* _Required work_: Scan the records below for the word "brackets". Copy each line where it appears.

* _Exercise materials_:
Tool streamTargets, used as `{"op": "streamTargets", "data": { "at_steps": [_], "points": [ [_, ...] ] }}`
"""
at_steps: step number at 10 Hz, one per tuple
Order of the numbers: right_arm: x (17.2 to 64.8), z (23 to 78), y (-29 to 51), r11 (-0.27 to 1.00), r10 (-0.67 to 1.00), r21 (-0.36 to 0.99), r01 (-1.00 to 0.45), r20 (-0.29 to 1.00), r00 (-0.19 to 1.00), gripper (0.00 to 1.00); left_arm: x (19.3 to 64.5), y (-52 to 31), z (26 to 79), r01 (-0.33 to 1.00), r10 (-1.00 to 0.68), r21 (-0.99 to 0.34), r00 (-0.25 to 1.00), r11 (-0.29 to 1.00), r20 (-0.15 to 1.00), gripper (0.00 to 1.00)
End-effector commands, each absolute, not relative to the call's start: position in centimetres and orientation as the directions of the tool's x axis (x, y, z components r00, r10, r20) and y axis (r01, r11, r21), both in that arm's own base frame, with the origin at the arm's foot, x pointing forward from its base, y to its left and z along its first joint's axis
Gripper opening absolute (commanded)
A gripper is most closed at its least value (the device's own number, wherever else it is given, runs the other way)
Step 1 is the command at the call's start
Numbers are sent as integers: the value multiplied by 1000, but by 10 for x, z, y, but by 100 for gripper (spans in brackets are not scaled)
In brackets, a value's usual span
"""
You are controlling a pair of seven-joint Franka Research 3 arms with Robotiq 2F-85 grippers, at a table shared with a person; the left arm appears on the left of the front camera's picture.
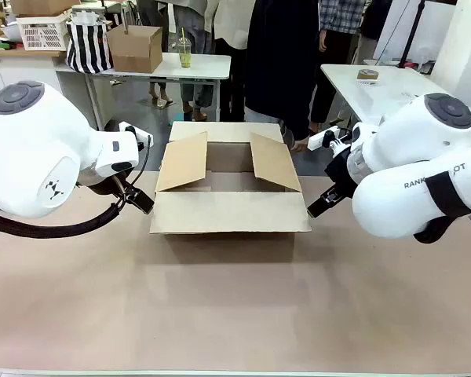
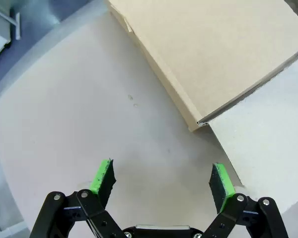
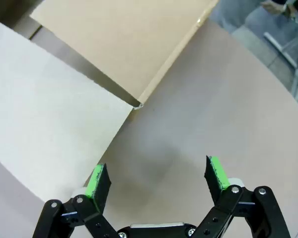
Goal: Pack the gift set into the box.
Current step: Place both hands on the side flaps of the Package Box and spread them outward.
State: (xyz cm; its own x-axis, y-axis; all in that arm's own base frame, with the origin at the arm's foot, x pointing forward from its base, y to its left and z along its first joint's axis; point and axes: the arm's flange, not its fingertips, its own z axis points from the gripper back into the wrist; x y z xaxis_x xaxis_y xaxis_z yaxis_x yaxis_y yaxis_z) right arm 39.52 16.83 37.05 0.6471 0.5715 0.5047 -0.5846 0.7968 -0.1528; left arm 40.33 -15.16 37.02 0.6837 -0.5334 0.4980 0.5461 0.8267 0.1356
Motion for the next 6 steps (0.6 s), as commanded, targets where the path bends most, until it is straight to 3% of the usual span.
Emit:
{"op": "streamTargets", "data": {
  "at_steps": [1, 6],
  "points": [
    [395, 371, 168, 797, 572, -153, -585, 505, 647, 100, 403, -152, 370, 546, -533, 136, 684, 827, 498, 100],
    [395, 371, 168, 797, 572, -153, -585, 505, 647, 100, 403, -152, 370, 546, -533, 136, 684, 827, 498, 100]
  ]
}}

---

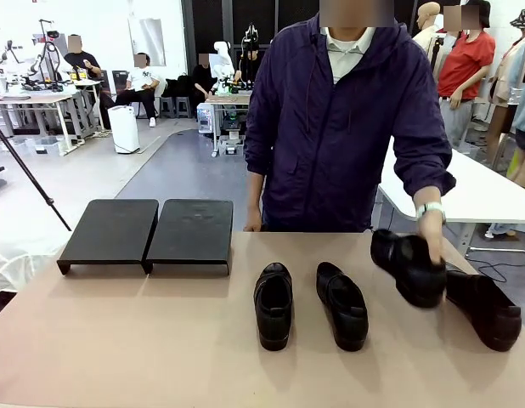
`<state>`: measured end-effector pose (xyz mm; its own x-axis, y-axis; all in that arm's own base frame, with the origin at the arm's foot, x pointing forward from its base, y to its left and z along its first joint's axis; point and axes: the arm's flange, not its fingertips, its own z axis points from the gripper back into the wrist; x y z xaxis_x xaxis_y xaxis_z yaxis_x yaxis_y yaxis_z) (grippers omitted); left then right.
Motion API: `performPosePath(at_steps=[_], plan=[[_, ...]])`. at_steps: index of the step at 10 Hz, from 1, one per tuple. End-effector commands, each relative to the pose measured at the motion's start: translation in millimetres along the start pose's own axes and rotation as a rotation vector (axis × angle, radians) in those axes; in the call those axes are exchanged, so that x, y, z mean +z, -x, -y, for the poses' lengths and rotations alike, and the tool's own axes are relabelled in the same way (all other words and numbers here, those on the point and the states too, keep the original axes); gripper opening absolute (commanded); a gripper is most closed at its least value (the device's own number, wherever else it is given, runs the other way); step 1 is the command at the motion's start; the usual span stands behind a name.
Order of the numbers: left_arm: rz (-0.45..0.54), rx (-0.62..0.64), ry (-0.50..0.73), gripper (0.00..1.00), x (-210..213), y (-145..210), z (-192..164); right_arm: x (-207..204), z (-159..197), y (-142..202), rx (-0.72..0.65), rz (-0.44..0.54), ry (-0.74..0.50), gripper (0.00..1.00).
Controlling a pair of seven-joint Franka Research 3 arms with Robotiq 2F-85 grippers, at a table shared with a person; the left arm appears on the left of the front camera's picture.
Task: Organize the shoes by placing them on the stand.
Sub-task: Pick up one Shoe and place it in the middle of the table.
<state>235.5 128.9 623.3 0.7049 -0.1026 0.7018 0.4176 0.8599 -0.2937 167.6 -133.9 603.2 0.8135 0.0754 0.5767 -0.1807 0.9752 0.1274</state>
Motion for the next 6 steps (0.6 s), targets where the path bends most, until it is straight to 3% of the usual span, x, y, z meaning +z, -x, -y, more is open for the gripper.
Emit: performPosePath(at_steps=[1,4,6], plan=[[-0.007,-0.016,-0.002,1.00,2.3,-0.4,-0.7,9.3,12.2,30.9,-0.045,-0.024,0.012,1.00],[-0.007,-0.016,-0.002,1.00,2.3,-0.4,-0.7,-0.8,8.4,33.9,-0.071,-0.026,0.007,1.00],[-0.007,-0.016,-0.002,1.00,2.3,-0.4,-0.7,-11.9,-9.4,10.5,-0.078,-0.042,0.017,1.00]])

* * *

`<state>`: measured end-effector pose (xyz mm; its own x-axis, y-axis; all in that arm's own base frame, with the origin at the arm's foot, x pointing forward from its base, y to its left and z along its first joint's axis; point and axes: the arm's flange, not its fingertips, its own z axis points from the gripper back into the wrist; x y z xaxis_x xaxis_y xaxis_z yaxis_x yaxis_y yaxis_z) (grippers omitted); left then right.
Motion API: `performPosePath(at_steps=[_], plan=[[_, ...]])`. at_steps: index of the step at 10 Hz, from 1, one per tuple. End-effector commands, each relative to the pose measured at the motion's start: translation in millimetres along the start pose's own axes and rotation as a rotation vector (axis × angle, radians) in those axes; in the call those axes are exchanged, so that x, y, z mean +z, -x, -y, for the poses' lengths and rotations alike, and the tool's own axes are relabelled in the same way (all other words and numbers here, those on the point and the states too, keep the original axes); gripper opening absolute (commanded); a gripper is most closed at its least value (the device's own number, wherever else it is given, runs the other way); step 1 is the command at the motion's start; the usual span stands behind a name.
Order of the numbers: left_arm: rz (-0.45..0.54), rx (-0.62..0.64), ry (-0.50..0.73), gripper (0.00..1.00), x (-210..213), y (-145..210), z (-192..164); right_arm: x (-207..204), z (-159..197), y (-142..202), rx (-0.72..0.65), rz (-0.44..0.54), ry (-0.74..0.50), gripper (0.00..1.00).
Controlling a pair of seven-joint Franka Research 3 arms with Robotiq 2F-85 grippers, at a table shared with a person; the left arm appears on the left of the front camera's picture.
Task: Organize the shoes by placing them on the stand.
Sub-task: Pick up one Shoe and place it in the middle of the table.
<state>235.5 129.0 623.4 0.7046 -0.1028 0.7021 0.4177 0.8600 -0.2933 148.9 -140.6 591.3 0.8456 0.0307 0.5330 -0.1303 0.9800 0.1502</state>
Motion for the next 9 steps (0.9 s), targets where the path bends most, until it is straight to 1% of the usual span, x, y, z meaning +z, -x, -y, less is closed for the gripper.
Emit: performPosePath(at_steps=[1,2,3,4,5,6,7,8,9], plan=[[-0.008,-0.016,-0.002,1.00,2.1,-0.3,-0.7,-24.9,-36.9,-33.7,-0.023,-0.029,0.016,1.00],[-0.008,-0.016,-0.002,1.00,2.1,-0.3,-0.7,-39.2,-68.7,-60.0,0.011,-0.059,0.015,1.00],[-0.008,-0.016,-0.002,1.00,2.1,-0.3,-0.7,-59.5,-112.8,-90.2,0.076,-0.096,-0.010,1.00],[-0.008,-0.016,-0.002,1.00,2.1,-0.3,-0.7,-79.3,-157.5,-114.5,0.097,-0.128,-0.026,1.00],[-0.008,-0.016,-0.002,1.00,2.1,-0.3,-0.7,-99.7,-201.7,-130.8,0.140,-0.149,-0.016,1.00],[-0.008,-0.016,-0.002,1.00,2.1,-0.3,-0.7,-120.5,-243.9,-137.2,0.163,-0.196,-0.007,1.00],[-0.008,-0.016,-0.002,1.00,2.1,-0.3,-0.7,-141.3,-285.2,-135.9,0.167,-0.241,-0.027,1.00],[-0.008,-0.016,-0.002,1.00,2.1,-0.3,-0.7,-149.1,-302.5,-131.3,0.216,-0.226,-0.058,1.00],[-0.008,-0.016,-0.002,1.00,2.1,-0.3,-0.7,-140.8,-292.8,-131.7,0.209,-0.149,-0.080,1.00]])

* _Response area_:
Numbers are sent as integers: the value multiplied by 1000, but by 10 for x, z, y, but by 100 for gripper (spans in brackets are not scaled)
In brackets, a value's usual span

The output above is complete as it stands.